在香港,立遗嘱并不复杂。遗嘱需要书面形式、立遗嘱人签名、以及两名见证人在场同时签名。但需要注意的是,遗嘱的内容必须清晰明确,避免使用模糊的表达。比如“把财产留给我信任的人”这类表述,在法庭上容易引起争议。
更重要的是,遗嘱执行人的选择应当慎重。执行人应该是有能力、有诚信的人,最好是中立且有专业背景的第三方,以避免利益冲突。
李家鼎已经做出了选择——他将执行权完全交给次子。这一选择的法律后果是:如果未来出现争议,长子一方可能会质疑这一安排是否反映了父亲的真实意愿、是否存在不当影响等问题。
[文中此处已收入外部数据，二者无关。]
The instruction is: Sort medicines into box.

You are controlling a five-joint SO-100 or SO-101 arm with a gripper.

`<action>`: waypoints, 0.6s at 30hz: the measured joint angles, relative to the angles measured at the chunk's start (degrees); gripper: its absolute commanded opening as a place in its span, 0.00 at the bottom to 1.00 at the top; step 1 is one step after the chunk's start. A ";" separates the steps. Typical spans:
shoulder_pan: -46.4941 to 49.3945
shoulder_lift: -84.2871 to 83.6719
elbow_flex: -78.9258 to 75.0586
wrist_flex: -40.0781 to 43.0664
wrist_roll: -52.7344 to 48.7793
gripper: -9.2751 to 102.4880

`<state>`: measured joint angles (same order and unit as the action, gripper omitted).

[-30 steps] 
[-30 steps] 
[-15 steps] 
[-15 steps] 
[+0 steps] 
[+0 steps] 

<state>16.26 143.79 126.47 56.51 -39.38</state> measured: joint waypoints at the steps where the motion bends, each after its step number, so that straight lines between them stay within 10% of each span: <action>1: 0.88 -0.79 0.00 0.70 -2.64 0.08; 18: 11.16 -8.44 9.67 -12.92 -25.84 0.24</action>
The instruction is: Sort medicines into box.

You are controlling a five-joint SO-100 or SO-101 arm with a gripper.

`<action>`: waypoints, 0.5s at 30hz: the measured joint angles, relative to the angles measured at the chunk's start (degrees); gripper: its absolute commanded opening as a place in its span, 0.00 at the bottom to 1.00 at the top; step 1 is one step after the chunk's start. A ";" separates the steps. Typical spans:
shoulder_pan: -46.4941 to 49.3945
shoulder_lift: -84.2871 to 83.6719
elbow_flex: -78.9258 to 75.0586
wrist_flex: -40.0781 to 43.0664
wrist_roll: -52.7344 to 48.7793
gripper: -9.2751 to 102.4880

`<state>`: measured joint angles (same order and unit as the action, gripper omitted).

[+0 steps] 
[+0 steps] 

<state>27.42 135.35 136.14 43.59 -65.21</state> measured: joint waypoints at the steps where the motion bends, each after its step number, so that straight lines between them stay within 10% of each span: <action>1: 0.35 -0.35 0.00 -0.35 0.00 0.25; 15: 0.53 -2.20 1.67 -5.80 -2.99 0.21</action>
这正是黄夏蕙所说的“希望他们一家人有商有量”的深层含义——家庭内部的沟通与信任,是任何法律文件都无法替代的。
截至2026年5月中旬,这场风波的多个关键信息仍然悬而未决。
施明的墓地位置尚未公布,李泳豪无奈表示“佢冇讲喺边度……正常人都会唔开心㗎啦”。黄夏蕙则表示,若得知地址必定转告,希望兄弟二人能重归于好。
亲生兄弟却因一个墓地地址而陷入僵局——这或许比任何法律争议都更令人唏嘘。
黄夏蕙在后续采访中的一句话,点出了事件的核心:“妈妈已经走了,现在只留下爸爸,孝顺他是应该的。”
这句朴素的话语背后,是一个被许多人忽视的真相:法律可以分配财产,却无法分配亲情;法庭可以判决纠纷,却无法判决原谅。
对于李家鼎而言,他的晚年最需要的,或许不是一笔清晰分配好的遗产,而是两个儿子能够并肩站在他身边,像童年时那样,喊一声“爸爸”。
对于围观这一事件的普通人而言,我们能从中带走的最有价值的东西,不是谁对谁错的判断,而是一个可以立即落地的行动建议:
趁着自己头脑清晰、身体尚可的时候,坐下来,认真考虑立下一份遗嘱。这不是在讨论死亡,而是在为活着的人留下一个清晰的交代。
正如法律界流传的一句话:立遗嘱,是对家人最后的温柔。
而这份温柔,恰恰是施明未能留下、李家鼎正在努力弥补、而无数家庭仍在忽视的东西。
黄夏蕙在灵堂上那句“保重身体”的叮嘱,或许不止说给李家鼎听。它说给每一个正在老去的父亲,也说给每一个总有一天要面对这个问题的成年人:
别等到灵堂之上、泪水之中,才去思考那些应该在阳光之下、清醒之时就想清楚的事。